## What is being asked
Check each line of the listing for the string "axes". Copy those where it appears.
==== Stored data ====
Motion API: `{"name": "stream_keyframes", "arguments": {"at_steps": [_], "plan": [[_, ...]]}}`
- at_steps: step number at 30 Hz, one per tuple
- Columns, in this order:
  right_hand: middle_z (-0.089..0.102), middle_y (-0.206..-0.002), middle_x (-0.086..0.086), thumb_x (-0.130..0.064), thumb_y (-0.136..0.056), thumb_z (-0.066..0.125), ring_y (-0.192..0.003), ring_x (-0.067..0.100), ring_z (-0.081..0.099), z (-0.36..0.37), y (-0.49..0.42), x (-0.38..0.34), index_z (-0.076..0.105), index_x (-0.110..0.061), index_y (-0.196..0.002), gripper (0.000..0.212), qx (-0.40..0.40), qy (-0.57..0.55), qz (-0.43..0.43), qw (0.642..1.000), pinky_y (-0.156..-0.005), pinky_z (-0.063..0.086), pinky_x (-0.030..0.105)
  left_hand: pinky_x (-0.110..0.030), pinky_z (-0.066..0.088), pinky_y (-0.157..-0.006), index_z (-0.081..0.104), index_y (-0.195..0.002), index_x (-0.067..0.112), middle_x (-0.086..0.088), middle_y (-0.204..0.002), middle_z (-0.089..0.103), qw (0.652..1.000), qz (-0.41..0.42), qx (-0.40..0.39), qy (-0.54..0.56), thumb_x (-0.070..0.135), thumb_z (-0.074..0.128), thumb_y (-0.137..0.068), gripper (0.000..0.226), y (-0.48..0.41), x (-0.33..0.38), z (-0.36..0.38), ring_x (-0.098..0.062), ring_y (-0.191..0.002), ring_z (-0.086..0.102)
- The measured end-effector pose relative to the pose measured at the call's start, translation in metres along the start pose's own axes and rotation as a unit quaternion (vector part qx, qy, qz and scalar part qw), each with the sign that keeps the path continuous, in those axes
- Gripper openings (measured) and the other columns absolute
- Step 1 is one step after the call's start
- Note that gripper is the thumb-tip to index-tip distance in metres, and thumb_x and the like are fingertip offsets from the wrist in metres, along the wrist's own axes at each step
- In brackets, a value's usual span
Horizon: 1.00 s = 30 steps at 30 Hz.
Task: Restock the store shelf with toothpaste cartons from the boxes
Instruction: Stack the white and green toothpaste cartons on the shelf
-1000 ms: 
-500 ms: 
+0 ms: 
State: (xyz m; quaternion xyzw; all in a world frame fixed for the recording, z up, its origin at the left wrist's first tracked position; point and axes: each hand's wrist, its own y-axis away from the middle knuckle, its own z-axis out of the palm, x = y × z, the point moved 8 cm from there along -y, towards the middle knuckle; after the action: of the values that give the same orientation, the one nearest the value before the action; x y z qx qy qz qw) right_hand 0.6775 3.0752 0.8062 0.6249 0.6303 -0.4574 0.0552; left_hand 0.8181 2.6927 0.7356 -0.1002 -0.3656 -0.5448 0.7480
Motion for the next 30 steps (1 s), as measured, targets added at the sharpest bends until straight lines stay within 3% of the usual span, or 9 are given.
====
## Reply to the task
- The measured end-effector pose relative to the pose measured at the call's start, translation in metres along the start pose's own axes and rotation as a unit quaternion (vector part qx, qy, qz and scalar part qw), each with the sign that keeps the path continuous, in those axes
- Note that gripper is the thumb-tip to index-tip distance in metres, and thumb_x and the like are fingertip offsets from the wrist in metres, along the wrist's own axes at each step
State: (xyz m; quaternion xyzw; all in a world frame fixed for the recording, z up, its origin at the left wrist's first tracked position; point and axes: each hand's wrist, its own y-axis away from the middle knuckle, its own z-axis out of the palm, x = y × z, the point moved 8 cm from there along -y, towards the middle knuckle; after the action: of the values that give the same orientation, the one nearest the value before the action; x y z qx qy qz qw) right_hand 0.6775 3.0752 0.8062 0.6249 0.6303 -0.4574 0.0552; left_hand 0.8181 2.6927 0.7356 -0.1002 -0.3656 -0.5448 0.7480

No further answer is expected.